▸ **WHAT YOU SHOULD DO**
Using the material below, tally each line with the string "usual" and report only the total.

▸ **DATA SEGMENT**

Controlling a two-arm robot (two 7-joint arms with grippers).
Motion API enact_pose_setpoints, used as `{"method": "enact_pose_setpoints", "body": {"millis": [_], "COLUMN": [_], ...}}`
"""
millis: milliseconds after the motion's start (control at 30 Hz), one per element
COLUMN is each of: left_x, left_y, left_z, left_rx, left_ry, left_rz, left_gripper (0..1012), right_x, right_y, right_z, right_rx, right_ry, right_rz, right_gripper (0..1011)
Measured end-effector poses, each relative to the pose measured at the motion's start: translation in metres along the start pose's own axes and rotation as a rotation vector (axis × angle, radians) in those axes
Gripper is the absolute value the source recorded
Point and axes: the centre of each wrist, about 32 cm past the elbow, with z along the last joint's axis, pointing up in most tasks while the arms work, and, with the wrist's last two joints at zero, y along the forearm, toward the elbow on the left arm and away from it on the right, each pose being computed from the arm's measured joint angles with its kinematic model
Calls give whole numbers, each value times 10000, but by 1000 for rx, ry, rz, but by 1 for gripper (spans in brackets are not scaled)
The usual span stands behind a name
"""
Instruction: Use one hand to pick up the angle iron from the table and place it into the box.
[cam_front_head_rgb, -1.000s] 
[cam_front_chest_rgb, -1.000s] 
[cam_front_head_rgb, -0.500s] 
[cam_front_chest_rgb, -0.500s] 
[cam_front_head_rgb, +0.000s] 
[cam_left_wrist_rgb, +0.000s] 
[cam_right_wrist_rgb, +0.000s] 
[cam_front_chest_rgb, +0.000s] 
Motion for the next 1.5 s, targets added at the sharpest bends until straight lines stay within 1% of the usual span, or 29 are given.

▸ **OUTPUT OF THE TASK**
2